Calls check_runtime_or_skip() (Docker + linux/amd64 gate).
Pulls the cleanroom image (docker pull programbench/<derived>:task_cleanroom).
Extracts the binary and docs into workspace/_inputs/ via docker create + docker cp + docker rm.
Resolves an agent (the agent= kwarg or the agent_factory callback).
Calls agent.run(prompt, env=LocalEnvironment(workspace)) with a prompt built by build_rebuild_prompt (mentions the workspace path, the no-internet rule, and the _inputs/-is-spec-not-source rule).
Packages everything in workspace/ (except _inputs/ and the tarball) into workspace/submission.tar.gz.

Step 3: Grade

ok = bench.evaluate(task, str(result.submission_tar))
print(task["id"], "passed" if ok else "failed")

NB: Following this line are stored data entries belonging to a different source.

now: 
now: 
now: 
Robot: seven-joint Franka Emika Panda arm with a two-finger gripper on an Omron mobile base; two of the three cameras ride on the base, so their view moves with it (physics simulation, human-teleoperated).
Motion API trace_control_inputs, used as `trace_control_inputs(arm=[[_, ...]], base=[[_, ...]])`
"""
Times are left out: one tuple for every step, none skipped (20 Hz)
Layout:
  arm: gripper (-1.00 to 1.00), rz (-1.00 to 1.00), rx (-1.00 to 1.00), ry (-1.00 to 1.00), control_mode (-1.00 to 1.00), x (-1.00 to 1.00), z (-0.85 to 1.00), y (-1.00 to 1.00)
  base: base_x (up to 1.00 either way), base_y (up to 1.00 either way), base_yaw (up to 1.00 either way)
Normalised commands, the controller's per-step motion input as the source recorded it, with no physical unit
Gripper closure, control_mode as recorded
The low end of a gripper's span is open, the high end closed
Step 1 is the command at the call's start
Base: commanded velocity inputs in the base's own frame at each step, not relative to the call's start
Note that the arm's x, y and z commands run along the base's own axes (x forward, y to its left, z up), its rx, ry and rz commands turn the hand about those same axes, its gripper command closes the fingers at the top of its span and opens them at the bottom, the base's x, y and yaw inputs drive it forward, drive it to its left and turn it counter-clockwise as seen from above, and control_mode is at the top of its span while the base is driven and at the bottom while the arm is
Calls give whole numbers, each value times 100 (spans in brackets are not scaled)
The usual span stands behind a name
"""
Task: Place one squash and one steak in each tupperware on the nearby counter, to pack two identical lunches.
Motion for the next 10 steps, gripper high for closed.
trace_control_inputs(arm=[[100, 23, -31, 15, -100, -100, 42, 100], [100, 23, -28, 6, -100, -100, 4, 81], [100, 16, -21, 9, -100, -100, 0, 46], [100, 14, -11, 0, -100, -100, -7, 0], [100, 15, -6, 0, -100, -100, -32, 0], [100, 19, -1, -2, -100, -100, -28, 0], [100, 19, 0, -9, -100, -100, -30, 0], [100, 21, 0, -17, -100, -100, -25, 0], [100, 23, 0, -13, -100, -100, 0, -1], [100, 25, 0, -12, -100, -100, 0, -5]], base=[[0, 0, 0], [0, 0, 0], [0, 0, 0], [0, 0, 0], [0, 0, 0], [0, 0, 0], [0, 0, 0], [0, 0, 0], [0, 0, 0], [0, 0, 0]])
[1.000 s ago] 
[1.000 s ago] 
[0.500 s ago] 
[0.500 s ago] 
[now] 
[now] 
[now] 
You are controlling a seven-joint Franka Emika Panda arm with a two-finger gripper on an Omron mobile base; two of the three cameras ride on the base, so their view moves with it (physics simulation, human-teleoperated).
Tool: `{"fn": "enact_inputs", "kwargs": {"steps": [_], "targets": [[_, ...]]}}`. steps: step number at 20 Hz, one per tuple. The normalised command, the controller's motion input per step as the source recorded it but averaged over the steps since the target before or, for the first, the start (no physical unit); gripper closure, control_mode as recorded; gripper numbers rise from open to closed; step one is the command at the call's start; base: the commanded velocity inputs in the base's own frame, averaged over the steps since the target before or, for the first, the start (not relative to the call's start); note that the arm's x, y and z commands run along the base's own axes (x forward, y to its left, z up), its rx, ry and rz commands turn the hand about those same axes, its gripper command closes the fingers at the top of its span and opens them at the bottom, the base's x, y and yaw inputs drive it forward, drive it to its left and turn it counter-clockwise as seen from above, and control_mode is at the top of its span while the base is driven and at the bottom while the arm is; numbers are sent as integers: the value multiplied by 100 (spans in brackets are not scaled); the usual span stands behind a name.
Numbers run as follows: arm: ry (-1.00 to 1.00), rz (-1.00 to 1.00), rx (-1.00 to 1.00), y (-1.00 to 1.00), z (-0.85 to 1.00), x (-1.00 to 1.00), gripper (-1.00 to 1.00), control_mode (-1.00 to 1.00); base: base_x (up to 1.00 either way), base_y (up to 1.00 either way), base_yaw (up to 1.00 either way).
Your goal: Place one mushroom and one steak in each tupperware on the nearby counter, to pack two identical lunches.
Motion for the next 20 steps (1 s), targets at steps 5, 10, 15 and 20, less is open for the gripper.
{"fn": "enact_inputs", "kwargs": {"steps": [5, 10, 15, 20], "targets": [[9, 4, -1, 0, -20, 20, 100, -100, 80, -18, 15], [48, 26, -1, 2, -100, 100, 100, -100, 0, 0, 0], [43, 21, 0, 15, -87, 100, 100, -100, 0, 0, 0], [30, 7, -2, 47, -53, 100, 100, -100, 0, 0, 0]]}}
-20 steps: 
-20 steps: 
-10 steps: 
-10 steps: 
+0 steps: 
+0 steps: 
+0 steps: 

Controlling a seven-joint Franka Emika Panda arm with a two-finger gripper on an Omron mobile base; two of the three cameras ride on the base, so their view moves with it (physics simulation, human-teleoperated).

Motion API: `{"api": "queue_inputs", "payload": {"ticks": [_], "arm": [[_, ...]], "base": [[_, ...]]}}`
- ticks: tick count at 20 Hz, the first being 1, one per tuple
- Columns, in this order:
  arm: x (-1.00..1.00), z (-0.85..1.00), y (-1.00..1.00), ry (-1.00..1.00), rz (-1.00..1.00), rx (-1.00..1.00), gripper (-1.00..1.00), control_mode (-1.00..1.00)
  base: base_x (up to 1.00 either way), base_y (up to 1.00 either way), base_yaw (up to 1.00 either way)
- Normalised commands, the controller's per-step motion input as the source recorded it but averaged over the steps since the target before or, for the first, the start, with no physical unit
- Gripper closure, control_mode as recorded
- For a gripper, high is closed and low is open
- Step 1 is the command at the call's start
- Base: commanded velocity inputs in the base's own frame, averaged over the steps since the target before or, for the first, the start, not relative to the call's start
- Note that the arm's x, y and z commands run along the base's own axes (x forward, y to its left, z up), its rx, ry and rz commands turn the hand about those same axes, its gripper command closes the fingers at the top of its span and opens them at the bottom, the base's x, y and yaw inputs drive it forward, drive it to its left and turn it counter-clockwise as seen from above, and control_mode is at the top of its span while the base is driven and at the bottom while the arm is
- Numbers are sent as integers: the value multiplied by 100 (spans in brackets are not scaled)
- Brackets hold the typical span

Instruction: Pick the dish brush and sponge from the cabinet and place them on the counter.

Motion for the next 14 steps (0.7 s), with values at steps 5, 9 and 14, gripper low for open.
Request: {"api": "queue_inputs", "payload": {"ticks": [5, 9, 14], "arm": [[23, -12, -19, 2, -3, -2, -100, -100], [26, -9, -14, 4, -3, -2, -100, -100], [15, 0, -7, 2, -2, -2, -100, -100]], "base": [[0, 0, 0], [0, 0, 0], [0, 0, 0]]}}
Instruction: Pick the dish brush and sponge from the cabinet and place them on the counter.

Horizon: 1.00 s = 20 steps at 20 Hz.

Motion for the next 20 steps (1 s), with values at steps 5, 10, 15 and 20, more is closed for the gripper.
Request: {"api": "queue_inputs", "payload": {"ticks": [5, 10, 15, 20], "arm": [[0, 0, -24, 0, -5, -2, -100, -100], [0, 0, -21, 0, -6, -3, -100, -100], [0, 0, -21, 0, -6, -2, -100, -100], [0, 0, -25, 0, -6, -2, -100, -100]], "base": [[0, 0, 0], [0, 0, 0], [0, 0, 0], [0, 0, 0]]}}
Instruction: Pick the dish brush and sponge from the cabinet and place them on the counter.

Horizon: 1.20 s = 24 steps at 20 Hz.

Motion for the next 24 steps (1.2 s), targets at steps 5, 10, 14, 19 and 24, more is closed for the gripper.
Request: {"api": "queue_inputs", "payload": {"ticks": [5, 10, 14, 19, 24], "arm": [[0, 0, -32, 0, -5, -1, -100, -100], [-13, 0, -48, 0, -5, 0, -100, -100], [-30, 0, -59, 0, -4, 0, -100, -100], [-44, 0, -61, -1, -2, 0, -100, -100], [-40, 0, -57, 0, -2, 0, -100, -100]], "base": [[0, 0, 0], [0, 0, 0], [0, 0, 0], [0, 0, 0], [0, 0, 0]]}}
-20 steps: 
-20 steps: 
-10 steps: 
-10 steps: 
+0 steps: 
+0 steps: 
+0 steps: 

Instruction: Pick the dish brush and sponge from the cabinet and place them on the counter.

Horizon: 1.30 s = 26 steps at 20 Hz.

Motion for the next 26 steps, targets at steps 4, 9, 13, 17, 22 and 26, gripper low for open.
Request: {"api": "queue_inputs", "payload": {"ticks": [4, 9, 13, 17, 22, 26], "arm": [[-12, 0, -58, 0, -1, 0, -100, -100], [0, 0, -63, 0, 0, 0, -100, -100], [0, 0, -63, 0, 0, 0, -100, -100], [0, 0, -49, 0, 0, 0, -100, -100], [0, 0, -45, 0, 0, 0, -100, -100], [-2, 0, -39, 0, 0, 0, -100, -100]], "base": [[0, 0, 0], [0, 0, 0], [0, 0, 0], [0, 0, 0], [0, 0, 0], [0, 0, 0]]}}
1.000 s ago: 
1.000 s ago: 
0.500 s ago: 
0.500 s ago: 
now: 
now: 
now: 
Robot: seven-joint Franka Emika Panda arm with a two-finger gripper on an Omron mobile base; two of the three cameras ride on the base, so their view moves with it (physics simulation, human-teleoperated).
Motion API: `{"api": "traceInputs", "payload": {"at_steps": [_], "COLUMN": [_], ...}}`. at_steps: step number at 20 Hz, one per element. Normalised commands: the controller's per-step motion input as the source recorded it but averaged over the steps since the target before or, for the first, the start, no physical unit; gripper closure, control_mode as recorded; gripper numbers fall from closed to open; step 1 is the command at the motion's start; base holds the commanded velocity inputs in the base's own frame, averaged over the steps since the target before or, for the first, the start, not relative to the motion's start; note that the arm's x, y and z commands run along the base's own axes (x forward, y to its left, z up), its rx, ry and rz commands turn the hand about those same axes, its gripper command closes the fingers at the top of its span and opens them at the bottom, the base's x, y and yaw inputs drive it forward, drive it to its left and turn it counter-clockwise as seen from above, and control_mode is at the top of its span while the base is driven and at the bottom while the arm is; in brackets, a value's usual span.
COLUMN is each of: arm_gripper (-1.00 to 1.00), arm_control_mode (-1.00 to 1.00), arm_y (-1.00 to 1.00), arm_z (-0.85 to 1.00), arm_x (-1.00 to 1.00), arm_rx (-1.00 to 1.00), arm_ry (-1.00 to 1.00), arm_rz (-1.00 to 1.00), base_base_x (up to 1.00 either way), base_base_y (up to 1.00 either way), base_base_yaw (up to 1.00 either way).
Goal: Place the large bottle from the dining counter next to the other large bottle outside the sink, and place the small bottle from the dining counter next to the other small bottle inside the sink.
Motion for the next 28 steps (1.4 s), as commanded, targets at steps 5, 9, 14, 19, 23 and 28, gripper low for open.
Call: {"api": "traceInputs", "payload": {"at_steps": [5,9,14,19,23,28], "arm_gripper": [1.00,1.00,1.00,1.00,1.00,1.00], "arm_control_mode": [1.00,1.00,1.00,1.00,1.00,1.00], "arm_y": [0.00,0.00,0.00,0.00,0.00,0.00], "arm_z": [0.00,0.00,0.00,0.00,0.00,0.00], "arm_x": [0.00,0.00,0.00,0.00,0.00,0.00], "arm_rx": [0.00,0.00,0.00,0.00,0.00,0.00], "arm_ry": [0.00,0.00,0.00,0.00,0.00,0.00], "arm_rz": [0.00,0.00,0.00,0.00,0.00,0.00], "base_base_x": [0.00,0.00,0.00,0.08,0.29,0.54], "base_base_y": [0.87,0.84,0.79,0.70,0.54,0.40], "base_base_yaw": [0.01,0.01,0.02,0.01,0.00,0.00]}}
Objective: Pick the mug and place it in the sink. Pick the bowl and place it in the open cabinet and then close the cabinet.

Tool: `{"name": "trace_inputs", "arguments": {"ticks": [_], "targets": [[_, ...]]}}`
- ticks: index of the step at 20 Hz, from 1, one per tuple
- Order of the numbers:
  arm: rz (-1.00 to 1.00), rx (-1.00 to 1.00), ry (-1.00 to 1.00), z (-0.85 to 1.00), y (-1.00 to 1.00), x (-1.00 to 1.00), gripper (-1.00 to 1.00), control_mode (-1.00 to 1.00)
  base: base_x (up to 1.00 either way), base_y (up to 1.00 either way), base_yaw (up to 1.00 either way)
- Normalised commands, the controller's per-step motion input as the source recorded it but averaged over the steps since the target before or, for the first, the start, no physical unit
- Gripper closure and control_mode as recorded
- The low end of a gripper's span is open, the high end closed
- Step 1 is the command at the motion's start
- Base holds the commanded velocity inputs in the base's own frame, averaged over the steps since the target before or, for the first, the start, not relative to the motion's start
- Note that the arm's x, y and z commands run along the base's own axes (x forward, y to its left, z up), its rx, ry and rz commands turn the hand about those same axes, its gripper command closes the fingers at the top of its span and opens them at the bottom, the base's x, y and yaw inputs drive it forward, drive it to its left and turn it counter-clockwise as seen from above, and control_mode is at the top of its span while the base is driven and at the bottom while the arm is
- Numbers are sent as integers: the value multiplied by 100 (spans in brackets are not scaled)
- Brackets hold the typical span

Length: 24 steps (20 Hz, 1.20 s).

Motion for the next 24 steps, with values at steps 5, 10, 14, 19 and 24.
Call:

evaluate shells out to programbench eval <run_dir>, then parses <run_dir>/<instance_id>/<instance_id>.eval.json:

from chimera.eval.benchmarks.programbench import parse_eval_json

summary = parse_eval_json(
    "./pb-runs/baseline-glm5/o__r.abc/o__r.abc.eval.json"
)
# {'passed': 12, 'total': 14, 'branches': 2, 'error_code': None, 'warnings': []}

Image-naming convention

Cleanroom images replace __ with _1776_:

Instance ID	Cleanroom image
`abishekvashok__cmatrix.5c082c6`	`programbench/abishekvashok_1776_cmatrix.5c082c6:task_cleanroom`
`agourlay__zip-password-finder.704700d`	`programbench/agourlay_1776_zip-password-finder.704700d:task_cleanroom`

ProgramBenchInstance.cleanroom_image(tag=...) returns the full reference.

Mocking for tests

Every external call is injectable, so unit tests run without Docker:

kwarg	default	purpose
`image_puller`	`pull_cleanroom_image`	swap in a no-op
`artifact_extractor`	`extract_cleanroom_artifacts`	populate `_inputs/` from a fixture
`submission_packager`	`package_submission`	use a custom tar layout
`pull_image=False`	—	skip the docker pull entirely
`extract_artifacts=False`	—	skip extraction
`runtime_check=False`	—	skip the docker/amd64 gate

A live test gated on CHIMERA_PROGRAMBENCH_LIVE=1 lives at tests/eval/test_programbench_inference.py::TestLiveInference.

End-to-end CLI

chimera eval --benchmark programbench \
  --model glm-5 \
  --tasks-dir /path/to/ProgramBench/src/programbench/data/tasks \
  --language rust \
  --limit 5 \
  --run-dir ./pb-runs/baseline-glm5

Troubleshooting

BenchmarkSkipped: docker not found — install Docker Desktop or the engine; verify with docker version.
BenchmarkSkipped: host arch <other> — switch to a linux/amd64 host, or set CHIMERA_PROGRAMBENCH_LIVE=1 to force a slow QEMU run.
Image pull fails — check the cleanroom image is published and your Docker is logged in if the registry is private.
programbench eval not found — install the upstream CLI per its README; verify with which programbench.